**What needs to be done**
Copy the data exactly, pictures aside.

**Recorded information**
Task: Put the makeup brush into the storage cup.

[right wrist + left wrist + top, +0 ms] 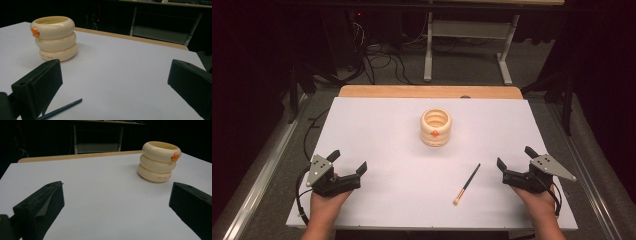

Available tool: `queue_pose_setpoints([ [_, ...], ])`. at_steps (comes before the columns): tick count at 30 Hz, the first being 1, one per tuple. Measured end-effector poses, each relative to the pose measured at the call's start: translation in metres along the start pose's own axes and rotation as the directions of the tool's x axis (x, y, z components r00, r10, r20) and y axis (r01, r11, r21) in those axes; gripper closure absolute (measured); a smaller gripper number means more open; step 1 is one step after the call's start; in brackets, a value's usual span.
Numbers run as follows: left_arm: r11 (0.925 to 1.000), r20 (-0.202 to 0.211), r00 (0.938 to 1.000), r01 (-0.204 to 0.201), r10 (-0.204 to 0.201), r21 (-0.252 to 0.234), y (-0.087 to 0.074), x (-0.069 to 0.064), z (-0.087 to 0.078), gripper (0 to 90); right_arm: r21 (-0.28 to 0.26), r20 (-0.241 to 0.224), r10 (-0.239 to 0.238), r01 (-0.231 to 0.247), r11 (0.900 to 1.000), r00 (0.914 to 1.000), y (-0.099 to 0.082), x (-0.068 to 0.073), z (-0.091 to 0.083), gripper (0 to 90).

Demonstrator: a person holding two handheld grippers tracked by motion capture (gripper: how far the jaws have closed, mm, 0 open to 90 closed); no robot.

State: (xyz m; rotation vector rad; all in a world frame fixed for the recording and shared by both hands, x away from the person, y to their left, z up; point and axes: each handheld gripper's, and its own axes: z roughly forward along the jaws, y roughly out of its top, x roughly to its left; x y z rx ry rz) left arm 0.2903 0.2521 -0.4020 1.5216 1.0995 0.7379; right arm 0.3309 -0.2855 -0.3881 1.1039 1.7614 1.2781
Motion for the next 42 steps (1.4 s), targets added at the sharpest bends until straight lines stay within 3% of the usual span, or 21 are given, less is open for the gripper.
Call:
queue_pose_setpoints([
  [18, 1.0, 0.003, 1.0, 0.001, -0.001, 0.008, -0.001, 0.0, 0.002, 0.6, 0.02, 0.003, -0.017, 0.017, 0.9997, 0.9998, -0.002, 0.001, 0.002, 0.9],
  [30, 1.0, 0.002, 1.0, -0.004, 0.004, 0.009, -0.002, 0.0, 0.002, 0.6, 0.107, 0.009, -0.045, 0.044, 0.9933, 0.9989, -0.006, 0.004, 0.009, 0.9],
  [42, 0.9999, -0.002, 0.9999, -0.014, 0.014, 0.008, -0.001, 0.0, 0.001, 0.6, 0.192, 0.006, -0.086, 0.083, 0.9779, 0.9963, -0.01, 0.006, 0.016, 0.9],
])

**Task output**
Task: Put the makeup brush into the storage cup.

[right wrist + left wrist + top, +0 ms] 

Available tool: `queue_pose_setpoints([ [_, ...], ])`. at_steps (comes before the columns): tick count at 30 Hz, the first being 1, one per tuple. Measured end-effector poses, each relative to the pose measured at the call's start: translation in metres along the start pose's own axes and rotation as the directions of the tool's x axis (x, y, z components r00, r10, r20) and y axis (r01, r11, r21) in those axes; gripper closure absolute (measured); a smaller gripper number means more open; step 1 is one step after the call's start; in brackets, a value's usual span.
Numbers run as follows: left_arm: r11 (0.925 to 1.000), r20 (-0.202 to 0.211), r00 (0.938 to 1.000), r01 (-0.204 to 0.201), r10 (-0.204 to 0.201), r21 (-0.252 to 0.234), y (-0.087 to 0.074), x (-0.069 to 0.064), z (-0.087 to 0.078), gripper (0 to 90); right_arm: r21 (-0.28 to 0.26), r20 (-0.241 to 0.224), r10 (-0.239 to 0.238), r01 (-0.231 to 0.247), r11 (0.900 to 1.000), r00 (0.914 to 1.000), y (-0.099 to 0.082), x (-0.068 to 0.073), z (-0.091 to 0.083), gripper (0 to 90).

Demonstrator: a person holding two handheld grippers tracked by motion capture (gripper: how far the jaws have closed, mm, 0 open to 90 closed); no robot.

State: (xyz m; rotation vector rad; all in a world frame fixed for the recording and shared by both hands, x away from the person, y to their left, z up; point and axes: each handheld gripper's, and its own axes: z roughly forward along the jaws, y roughly out of its top, x roughly to its left; x y z rx ry rz) left arm 0.2903 0.2521 -0.4020 1.5216 1.0995 0.7379; right arm 0.3309 -0.2855 -0.3881 1.1039 1.7614 1.2781
Motion for the next 42 steps (1.4 s), targets added at the sharpest bends until straight lines stay within 3% of the usual span, or 21 are given, less is open for the gripper.
Call:
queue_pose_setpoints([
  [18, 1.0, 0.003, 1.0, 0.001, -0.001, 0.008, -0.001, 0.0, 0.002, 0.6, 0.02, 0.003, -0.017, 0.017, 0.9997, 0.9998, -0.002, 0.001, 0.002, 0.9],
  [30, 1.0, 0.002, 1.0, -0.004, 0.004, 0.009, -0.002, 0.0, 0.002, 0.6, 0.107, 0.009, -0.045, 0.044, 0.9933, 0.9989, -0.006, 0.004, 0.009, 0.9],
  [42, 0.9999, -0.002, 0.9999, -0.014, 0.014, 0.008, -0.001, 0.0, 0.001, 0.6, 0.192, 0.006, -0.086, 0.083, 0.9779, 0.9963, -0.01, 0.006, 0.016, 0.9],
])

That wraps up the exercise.